Arecent experience of ordering a new mattress for my father has made me mattress savvy- rather mattress recycling savvy. The tough decision to renew a mattress presents itself to pretty much every one of us – maybe not ever so often, but it does happen that the current one sinks, it doesn’t feel firm enough anymore, or it has become lumpy. For many reasons it is possible for one to feel the need to switch out their mattress – however what is difficult is the process of responsibly getting rid of them..
Most mattress suppliers can take back an older mattress. There is value in them and it is possible to strip them down and then reuse a decent part of it. However, this is seldom the case. The first thing to do is to check if the company delivering the mattress will take the old one – some may.
If not, what happens next is the worst possible situation – a mattress gets thrown out of the home and becomes a part of the city landfill. Developed countries have councils that deal specifically with “Mattress Recycling”. The facts from one such agency The Mattress Recycling Council in America are indeed frightening – their country disposes roughly 15 to 20 million mattresses every year. If we were to do the math on how much space that actually takes up - it is about 25 container ship-loads every year going into dump yards.
Given how bulky and complex a mattress is, it is a good idea to understand alternate means of disposal to encourage people that have one to dispose of. If the mattress is in decent condition, please do consider selling it for a fraction of the original price online.
Sites like Olx and Quikr, can be used for this. If this also fails, consider ways to donate the mattress – to people that could be working in a household or to charities that deal with children, older people and even animals. If that fails as well, it is worthwhile to consider taking the mattress apart and reusing its parts. There is on average about 10kgs of steel which can be taken out and sold for scrap. The foam can be used around the house to make smaller cushions, carpets, pet bedding etc.
The wooden parts can be taken out and used for small carpentry items, firewood or even garden mulch. Coir and cotton, once taken out from within the mattress, become easier to dispose and can bio degrade or be used for temporary insulation solutions on rooftops or landfilled in your backyard. The durable fabric upholstery of an old mattress is ideal for making throwaway rugs for your foyer, garage, shed or utility room.
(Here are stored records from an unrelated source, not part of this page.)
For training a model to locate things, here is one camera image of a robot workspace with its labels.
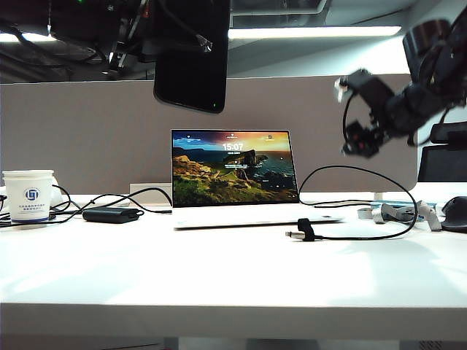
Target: fluorescent light
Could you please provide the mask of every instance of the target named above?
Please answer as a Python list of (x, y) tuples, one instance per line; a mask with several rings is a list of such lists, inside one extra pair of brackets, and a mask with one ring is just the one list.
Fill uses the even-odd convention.
[(329, 38), (356, 36), (391, 36), (401, 30), (393, 27), (313, 27), (231, 29), (229, 39)]
[[(51, 36), (38, 35), (34, 33), (24, 33), (23, 36), (30, 42), (53, 42), (56, 40)], [(0, 42), (18, 42), (18, 39), (16, 39), (16, 36), (12, 34), (1, 33)]]

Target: white laptop
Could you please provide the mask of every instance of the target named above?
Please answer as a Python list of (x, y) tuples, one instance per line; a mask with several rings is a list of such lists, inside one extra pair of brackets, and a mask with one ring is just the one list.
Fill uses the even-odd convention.
[(298, 201), (288, 131), (173, 130), (174, 227), (334, 222)]

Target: power adapter
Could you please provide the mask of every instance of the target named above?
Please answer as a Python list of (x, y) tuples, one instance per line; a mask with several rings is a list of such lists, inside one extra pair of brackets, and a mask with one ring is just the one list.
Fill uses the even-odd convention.
[(97, 208), (85, 209), (82, 218), (86, 221), (105, 222), (109, 224), (123, 224), (125, 222), (138, 220), (144, 212), (135, 208), (115, 208), (111, 206), (101, 206)]

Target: black cable
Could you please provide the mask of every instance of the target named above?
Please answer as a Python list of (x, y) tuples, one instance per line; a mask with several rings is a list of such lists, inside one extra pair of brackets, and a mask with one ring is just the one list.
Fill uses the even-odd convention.
[(50, 68), (50, 69), (54, 69), (54, 68), (65, 68), (66, 66), (63, 65), (63, 64), (45, 64), (45, 63), (32, 63), (32, 62), (26, 62), (26, 61), (23, 61), (23, 60), (20, 60), (18, 58), (15, 58), (11, 55), (8, 55), (6, 54), (5, 52), (2, 52), (0, 51), (0, 58), (3, 58), (5, 60), (9, 60), (9, 61), (12, 61), (12, 62), (15, 62), (17, 64), (24, 64), (26, 66), (30, 66), (30, 67), (37, 67), (37, 68)]
[(148, 346), (157, 346), (160, 345), (160, 343), (153, 343), (153, 344), (141, 344), (141, 345), (131, 345), (131, 346), (124, 346), (124, 347), (117, 347), (117, 348), (105, 348), (102, 350), (123, 350), (123, 349), (136, 349), (136, 348), (145, 348)]
[(88, 57), (83, 58), (81, 60), (77, 60), (77, 62), (88, 62), (88, 61), (96, 58), (97, 56), (98, 56), (98, 53), (97, 53), (97, 51), (95, 51), (91, 56), (88, 56)]
[[(434, 46), (432, 46), (429, 49), (429, 51), (423, 57), (422, 62), (420, 62), (420, 67), (417, 73), (417, 80), (421, 81), (422, 79), (424, 79), (424, 85), (428, 85), (428, 83), (431, 81), (431, 77), (433, 76), (436, 64), (438, 63), (439, 56), (441, 55), (441, 52), (445, 46), (447, 46), (446, 41), (441, 40), (437, 42)], [(425, 73), (422, 76), (422, 73), (424, 72), (427, 64), (429, 63), (431, 64), (431, 70), (428, 74)]]
[[(65, 203), (68, 203), (68, 202), (74, 203), (71, 200), (71, 198), (69, 197), (69, 193), (64, 188), (62, 188), (62, 187), (60, 187), (58, 185), (53, 185), (53, 186), (59, 188), (60, 190), (63, 190), (67, 194), (67, 196), (69, 198), (69, 200), (67, 202), (60, 203), (57, 206), (64, 205)], [(70, 215), (66, 219), (58, 220), (58, 221), (50, 221), (49, 220), (49, 221), (41, 221), (41, 222), (24, 222), (24, 223), (22, 223), (22, 222), (21, 223), (5, 222), (5, 223), (1, 223), (1, 221), (10, 220), (9, 213), (2, 214), (2, 215), (0, 215), (0, 228), (13, 228), (13, 227), (17, 227), (17, 226), (26, 226), (26, 225), (63, 224), (65, 222), (69, 221), (72, 217), (75, 217), (76, 215), (81, 214), (91, 204), (96, 204), (96, 201), (98, 199), (106, 197), (106, 196), (120, 197), (120, 199), (117, 200), (117, 201), (114, 201), (112, 203), (104, 204), (102, 206), (97, 206), (97, 207), (105, 207), (105, 206), (114, 205), (116, 203), (124, 201), (125, 199), (128, 199), (132, 203), (134, 203), (136, 206), (138, 206), (140, 209), (142, 209), (143, 211), (148, 211), (148, 212), (156, 213), (156, 214), (170, 214), (171, 210), (152, 210), (152, 209), (148, 209), (148, 208), (142, 206), (141, 204), (139, 204), (137, 201), (135, 201), (132, 198), (132, 196), (134, 196), (134, 195), (137, 195), (137, 194), (143, 193), (143, 192), (147, 192), (147, 191), (150, 191), (150, 190), (157, 190), (157, 191), (163, 193), (164, 196), (166, 197), (166, 199), (168, 200), (168, 202), (170, 203), (170, 205), (172, 205), (171, 198), (169, 197), (169, 195), (167, 195), (167, 193), (165, 193), (163, 190), (161, 190), (160, 188), (157, 188), (157, 187), (148, 187), (148, 188), (145, 188), (143, 190), (139, 190), (139, 191), (130, 193), (129, 195), (120, 195), (120, 194), (114, 194), (114, 193), (106, 193), (106, 194), (103, 194), (103, 195), (98, 195), (95, 198), (91, 199), (89, 202), (87, 202), (83, 207), (79, 207), (77, 204), (74, 203), (74, 205), (78, 208), (78, 210), (75, 210), (75, 211), (65, 211), (65, 210), (60, 211), (60, 210), (56, 210), (57, 206), (54, 206), (53, 208), (55, 209), (55, 211), (52, 210), (50, 215), (52, 215), (52, 216), (63, 215), (63, 214), (69, 214)]]
[[(326, 204), (335, 204), (335, 203), (346, 203), (346, 202), (357, 202), (357, 203), (348, 203), (348, 204), (338, 204), (334, 206), (327, 206)], [(367, 200), (361, 199), (346, 199), (343, 201), (326, 201), (326, 202), (317, 202), (317, 203), (310, 203), (308, 205), (313, 206), (314, 208), (343, 208), (345, 206), (370, 206), (371, 202)]]
[[(65, 202), (63, 202), (63, 203), (59, 203), (59, 204), (57, 204), (56, 206), (51, 206), (51, 207), (50, 207), (50, 210), (54, 211), (54, 214), (57, 214), (57, 213), (59, 213), (59, 212), (62, 212), (62, 211), (67, 210), (67, 209), (70, 207), (70, 205), (72, 204), (73, 201), (72, 201), (72, 197), (70, 196), (70, 194), (68, 193), (68, 191), (65, 190), (62, 186), (59, 186), (59, 185), (57, 185), (57, 184), (53, 184), (52, 186), (55, 187), (55, 188), (58, 188), (60, 191), (62, 191), (63, 193), (65, 193), (66, 197), (68, 198), (67, 201), (65, 201)], [(62, 205), (64, 205), (64, 204), (66, 204), (66, 207), (65, 207), (65, 208), (63, 208), (63, 209), (59, 209), (59, 208), (58, 208), (58, 207), (60, 207), (60, 206), (62, 206)]]
[(327, 209), (332, 209), (332, 208), (344, 208), (345, 206), (370, 206), (371, 203), (348, 203), (348, 204), (341, 204), (337, 206), (313, 206), (313, 208), (327, 208)]
[(345, 104), (344, 115), (342, 116), (342, 135), (344, 135), (344, 140), (346, 144), (349, 143), (349, 136), (347, 135), (347, 131), (345, 130), (347, 127), (347, 113), (349, 111), (350, 102), (355, 97), (355, 95), (357, 95), (357, 93), (354, 91), (347, 100), (347, 103)]
[[(443, 115), (441, 116), (441, 119), (439, 120), (438, 124), (444, 124), (444, 119), (446, 119), (446, 116), (447, 114), (449, 113), (449, 111), (452, 109), (452, 107), (448, 107), (444, 110), (444, 113)], [(416, 144), (415, 141), (414, 141), (414, 137), (415, 137), (415, 133), (416, 131), (414, 131), (413, 133), (411, 133), (409, 135), (409, 138), (407, 139), (407, 145), (409, 145), (410, 147), (419, 147), (419, 146), (423, 146), (424, 144), (427, 144), (429, 141), (430, 141), (430, 136), (427, 137), (425, 140), (423, 140), (422, 142), (420, 142), (419, 144)]]
[(0, 195), (0, 201), (1, 201), (0, 211), (3, 209), (3, 203), (5, 202), (5, 199), (7, 199), (5, 195)]
[(383, 14), (383, 15), (379, 15), (379, 16), (375, 16), (375, 17), (371, 17), (371, 18), (366, 18), (365, 20), (359, 20), (358, 22), (352, 23), (351, 26), (354, 26), (354, 25), (356, 25), (356, 24), (361, 24), (361, 23), (369, 22), (370, 20), (377, 20), (377, 19), (379, 19), (379, 18), (383, 18), (383, 17), (395, 15), (396, 13), (406, 11), (407, 9), (408, 9), (408, 7), (404, 7), (403, 9), (397, 9), (396, 11), (392, 11), (392, 12), (389, 12), (389, 13), (385, 13), (385, 14)]
[(428, 85), (428, 83), (431, 81), (431, 77), (433, 76), (434, 74), (434, 71), (435, 71), (435, 68), (436, 68), (436, 64), (438, 63), (438, 59), (439, 59), (439, 56), (441, 55), (441, 52), (442, 50), (452, 44), (451, 42), (449, 42), (449, 39), (452, 35), (452, 32), (454, 31), (456, 25), (458, 24), (458, 21), (462, 18), (461, 15), (459, 15), (454, 23), (451, 25), (451, 27), (449, 28), (449, 33), (446, 35), (446, 40), (442, 39), (442, 40), (439, 40), (437, 43), (435, 43), (434, 46), (432, 46), (432, 48), (425, 54), (425, 57), (422, 59), (422, 62), (420, 63), (420, 67), (418, 69), (418, 80), (420, 81), (420, 74), (422, 72), (423, 69), (425, 69), (424, 65), (426, 64), (426, 62), (428, 62), (428, 59), (431, 58), (430, 56), (432, 54), (436, 54), (436, 56), (434, 56), (434, 59), (432, 60), (432, 63), (431, 63), (431, 70), (430, 70), (430, 73), (429, 74), (425, 74), (425, 78), (426, 78), (426, 85)]
[(306, 184), (306, 182), (308, 181), (308, 179), (310, 177), (312, 177), (318, 171), (325, 170), (325, 169), (331, 169), (331, 168), (346, 168), (346, 169), (353, 169), (353, 170), (363, 171), (363, 172), (366, 172), (366, 173), (370, 173), (370, 174), (382, 177), (383, 179), (386, 179), (389, 182), (395, 184), (396, 186), (401, 188), (405, 193), (407, 193), (407, 195), (409, 195), (410, 199), (412, 200), (412, 203), (414, 204), (414, 218), (411, 221), (408, 228), (406, 228), (405, 230), (403, 230), (403, 231), (401, 231), (399, 233), (394, 233), (392, 235), (374, 236), (374, 237), (327, 237), (327, 236), (315, 235), (316, 239), (328, 239), (328, 240), (332, 240), (332, 241), (376, 241), (376, 240), (380, 240), (380, 239), (395, 238), (395, 237), (402, 236), (404, 233), (409, 232), (415, 226), (415, 223), (417, 222), (417, 218), (418, 218), (418, 207), (417, 207), (417, 202), (415, 201), (414, 197), (410, 194), (410, 192), (408, 190), (406, 190), (406, 188), (404, 186), (402, 186), (401, 184), (399, 184), (395, 180), (392, 180), (392, 179), (390, 179), (389, 177), (387, 177), (387, 176), (385, 176), (383, 174), (377, 173), (376, 171), (372, 171), (372, 170), (368, 170), (368, 169), (364, 169), (364, 168), (359, 168), (357, 166), (339, 166), (339, 165), (336, 165), (336, 166), (322, 166), (322, 167), (314, 170), (311, 174), (309, 174), (305, 178), (305, 180), (302, 182), (300, 188), (298, 189), (298, 199), (300, 200), (300, 203), (302, 203), (302, 204), (304, 204), (306, 206), (313, 206), (313, 204), (311, 204), (311, 203), (303, 202), (300, 199), (300, 193), (301, 193), (302, 189), (304, 188), (304, 185)]
[(99, 48), (97, 47), (88, 47), (88, 48), (91, 48), (92, 50), (95, 51), (95, 53), (97, 55), (99, 55), (99, 57), (101, 58), (101, 62), (99, 63), (88, 63), (87, 61), (90, 59), (90, 57), (88, 58), (85, 58), (84, 60), (72, 60), (72, 59), (69, 59), (69, 58), (63, 58), (61, 56), (58, 56), (52, 52), (50, 52), (49, 50), (46, 50), (42, 47), (40, 47), (39, 45), (36, 45), (34, 44), (33, 42), (30, 42), (29, 40), (27, 40), (24, 36), (23, 36), (23, 33), (21, 31), (19, 31), (18, 29), (16, 29), (15, 27), (12, 27), (12, 26), (8, 26), (7, 24), (4, 23), (4, 21), (1, 21), (0, 20), (0, 31), (3, 31), (4, 33), (8, 33), (8, 34), (12, 34), (14, 36), (16, 36), (16, 38), (18, 39), (18, 41), (25, 47), (37, 52), (37, 53), (40, 53), (42, 54), (43, 56), (51, 59), (51, 60), (54, 60), (54, 61), (57, 61), (61, 64), (63, 64), (63, 66), (100, 66), (100, 65), (103, 65), (106, 63), (106, 56), (103, 54), (102, 51), (100, 51)]

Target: lock screen wallpaper
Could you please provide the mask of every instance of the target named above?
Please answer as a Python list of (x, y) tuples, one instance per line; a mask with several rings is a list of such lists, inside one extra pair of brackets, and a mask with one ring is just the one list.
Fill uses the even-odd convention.
[(297, 203), (287, 131), (172, 131), (174, 207)]

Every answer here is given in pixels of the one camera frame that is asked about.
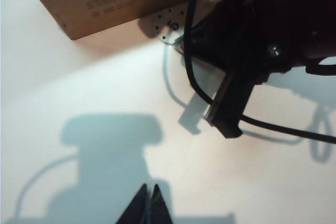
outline black plastic part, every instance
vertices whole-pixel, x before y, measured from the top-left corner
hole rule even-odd
[[[247,68],[226,72],[206,117],[226,138],[241,136],[238,124],[256,81],[256,74]]]
[[[149,198],[143,184],[116,224],[173,224],[158,185]]]
[[[143,184],[116,224],[139,223],[145,210],[146,197],[147,185]]]
[[[151,199],[151,223],[173,224],[158,185],[155,185]]]

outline white table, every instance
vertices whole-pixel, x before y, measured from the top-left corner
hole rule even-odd
[[[138,20],[71,41],[39,0],[2,0],[2,223],[114,223],[158,183],[174,223],[336,223],[335,146],[224,139],[181,56]],[[195,64],[214,93],[223,73]],[[335,77],[256,87],[245,114],[336,134]]]

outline white surface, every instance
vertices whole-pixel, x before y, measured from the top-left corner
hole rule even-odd
[[[181,57],[139,21],[71,41],[38,0],[1,9],[2,223],[114,223],[143,182],[159,182],[175,223],[336,222],[334,146],[245,123],[279,139],[224,139],[198,121]],[[196,72],[209,92],[223,76]],[[335,135],[335,97],[335,78],[295,69],[245,113]]]

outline black cable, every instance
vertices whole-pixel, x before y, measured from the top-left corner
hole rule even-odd
[[[277,131],[289,135],[294,135],[298,137],[303,137],[303,138],[309,138],[313,140],[318,140],[318,141],[323,141],[331,144],[336,144],[336,137],[334,136],[328,136],[328,135],[322,135],[319,133],[313,133],[313,132],[308,132],[308,131],[301,131],[301,130],[296,130],[288,127],[283,127],[271,123],[265,123],[253,118],[250,118],[248,116],[242,115],[240,118],[242,121],[252,124],[257,127],[265,128],[271,131]]]
[[[187,72],[187,76],[189,82],[195,92],[208,104],[212,104],[213,100],[209,97],[197,84],[195,79],[193,65],[192,65],[192,58],[191,58],[191,28],[193,26],[194,20],[194,13],[196,7],[197,0],[189,0],[188,9],[186,14],[185,26],[184,26],[184,62],[185,62],[185,69]]]
[[[189,0],[188,10],[186,15],[185,27],[184,27],[184,61],[185,68],[188,75],[189,82],[195,92],[208,104],[212,104],[213,100],[202,90],[202,88],[198,85],[193,71],[192,59],[191,59],[191,29],[193,25],[195,7],[197,0]],[[294,135],[298,137],[309,138],[313,140],[323,141],[327,143],[336,144],[336,137],[322,135],[318,133],[312,133],[308,131],[296,130],[288,127],[283,127],[271,123],[262,122],[259,120],[255,120],[248,116],[242,115],[241,120],[246,123],[252,124],[257,127],[265,128],[272,131],[277,131],[289,135]]]

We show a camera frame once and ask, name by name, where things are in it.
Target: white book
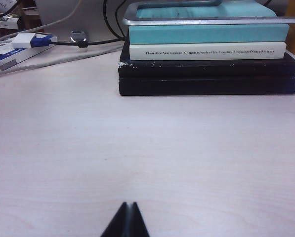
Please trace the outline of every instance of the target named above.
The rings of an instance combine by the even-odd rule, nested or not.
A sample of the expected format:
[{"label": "white book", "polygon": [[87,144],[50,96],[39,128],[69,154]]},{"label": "white book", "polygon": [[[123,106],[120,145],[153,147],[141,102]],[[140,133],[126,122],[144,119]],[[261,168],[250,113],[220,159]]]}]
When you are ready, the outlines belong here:
[{"label": "white book", "polygon": [[228,60],[283,58],[284,42],[131,44],[131,60]]}]

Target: book
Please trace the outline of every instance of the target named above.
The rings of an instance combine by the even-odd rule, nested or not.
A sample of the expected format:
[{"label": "book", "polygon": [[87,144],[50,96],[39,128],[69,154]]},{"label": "book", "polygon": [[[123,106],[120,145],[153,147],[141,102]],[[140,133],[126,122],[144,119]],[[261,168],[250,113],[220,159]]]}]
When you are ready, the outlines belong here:
[{"label": "book", "polygon": [[[142,19],[196,17],[267,17],[276,16],[269,8],[254,0],[223,1],[219,6],[189,6],[139,8],[136,16]],[[212,43],[285,41],[289,25],[156,25],[130,26],[131,44]]]},{"label": "book", "polygon": [[19,30],[24,28],[24,23],[20,15],[10,13],[0,17],[0,28]]},{"label": "book", "polygon": [[131,60],[229,60],[283,58],[284,42],[130,44]]},{"label": "book", "polygon": [[130,26],[129,28],[131,44],[285,41],[288,31],[289,26],[285,24]]},{"label": "book", "polygon": [[128,36],[119,62],[119,76],[128,77],[199,77],[236,75],[295,76],[295,56],[286,51],[283,59],[251,60],[131,60]]},{"label": "book", "polygon": [[119,78],[121,95],[295,94],[295,76]]}]

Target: white desk surface
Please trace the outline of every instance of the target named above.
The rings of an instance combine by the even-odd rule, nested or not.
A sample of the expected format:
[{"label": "white desk surface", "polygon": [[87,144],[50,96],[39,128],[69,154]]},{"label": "white desk surface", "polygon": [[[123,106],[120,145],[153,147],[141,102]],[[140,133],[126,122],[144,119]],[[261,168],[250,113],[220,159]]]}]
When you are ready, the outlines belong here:
[{"label": "white desk surface", "polygon": [[295,237],[295,95],[122,97],[119,55],[0,77],[0,237]]}]

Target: black object
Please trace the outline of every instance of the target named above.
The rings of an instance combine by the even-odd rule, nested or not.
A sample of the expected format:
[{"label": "black object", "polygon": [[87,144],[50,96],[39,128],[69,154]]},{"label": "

A unique idea using mattress springs is to use it for Christmas decorations – look online for DIY videos to create metal wreath displays and tree ornaments!
So, the next time you have this unique requirement of changing a mattress – think outside the box! Get a solution that is useful to someone else as the first option. If that fails, think of how to responsibly recycle it instead of slyly taking it to a dumpster on the street and abandoning it there.